@stackflow/plugin-lifecycle
v0.1.0
Published
Stackflow plugin that provides `useFocusEffect`, a hook for running side-effects when an activity gains or loses focus.
Keywords
Readme
plugin-lifecycle
Stackflow plugin that provides useFocusEffect, a hook for running side-effects when an activity gains or loses focus.
Setup
Add lifecyclePlugin() to your stackflow configuration:
import { stackflow } from "@stackflow/react";
import { lifecyclePlugin } from "@stackflow/plugin-lifecycle";
const { Stack, useFlow } = stackflow({
activities: {
// ...
},
plugins: [
lifecyclePlugin(),
// ... other plugins
],
});Usage
useFocusEffect runs a callback when the activity becomes active, and an optional cleanup when it loses focus (blur), unmounts, or the callback reference changes.

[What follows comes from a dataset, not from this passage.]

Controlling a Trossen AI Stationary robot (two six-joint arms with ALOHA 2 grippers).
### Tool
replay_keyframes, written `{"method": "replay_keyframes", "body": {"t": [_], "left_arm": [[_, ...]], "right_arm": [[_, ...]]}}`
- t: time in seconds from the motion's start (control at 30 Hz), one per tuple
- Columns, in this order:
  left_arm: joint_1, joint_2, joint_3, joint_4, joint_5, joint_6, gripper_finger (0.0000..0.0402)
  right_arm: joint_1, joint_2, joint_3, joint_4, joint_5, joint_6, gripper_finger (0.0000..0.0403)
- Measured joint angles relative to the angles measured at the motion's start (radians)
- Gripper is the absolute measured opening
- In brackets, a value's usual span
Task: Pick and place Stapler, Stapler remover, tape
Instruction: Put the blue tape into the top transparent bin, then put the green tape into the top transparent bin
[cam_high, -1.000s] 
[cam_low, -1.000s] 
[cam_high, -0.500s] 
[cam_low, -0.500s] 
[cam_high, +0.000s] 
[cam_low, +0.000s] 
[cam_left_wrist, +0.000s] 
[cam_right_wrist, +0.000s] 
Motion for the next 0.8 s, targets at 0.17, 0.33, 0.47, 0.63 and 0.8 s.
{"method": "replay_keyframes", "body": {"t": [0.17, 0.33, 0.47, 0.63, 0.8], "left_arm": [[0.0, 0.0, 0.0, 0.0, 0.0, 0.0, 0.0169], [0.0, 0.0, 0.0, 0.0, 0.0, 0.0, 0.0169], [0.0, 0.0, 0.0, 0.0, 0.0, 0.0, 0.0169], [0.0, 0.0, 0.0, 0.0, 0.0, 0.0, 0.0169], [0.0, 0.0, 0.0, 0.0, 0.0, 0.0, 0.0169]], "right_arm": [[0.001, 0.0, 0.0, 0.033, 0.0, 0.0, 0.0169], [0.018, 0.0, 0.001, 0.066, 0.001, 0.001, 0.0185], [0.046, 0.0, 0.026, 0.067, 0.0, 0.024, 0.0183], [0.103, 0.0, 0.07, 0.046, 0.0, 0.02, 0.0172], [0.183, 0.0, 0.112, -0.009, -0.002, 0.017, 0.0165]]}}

import { useFocusEffect } from "@stackflow/plugin-lifecycle";
function ArticleActivity({ articleId }) {
useFocusEffect(() => {
queryClient.invalidateQueries(["article", articleId]);
return () => {
// optional cleanup on blur
};
});
}To re-run the effect when dependencies change, wrap the callback in useCallback:
import { useCallback } from "react";
import { useFocusEffect } from "@stackflow/plugin-lifecycle";
function ArticleActivity({ articleId }) {
useFocusEffect(
useCallback(() => {
const sub = subscribe(articleId);
return () => sub.unsubscribe();
}, [articleId]),
);
}When to use
useFocusEffect— External side-effects that should fire immediately on activity transition: query invalidation, analytics events, cache warming.useActiveEffect(@stackflow/react) — Effects that depend on a settled React tree: DOM manipulation, scroll restoration.
The key difference is timing: useFocusEffect runs from the plugin's onChanged handler (outside the React render cycle), so it executes immediately without waiting for React's deferred rendering.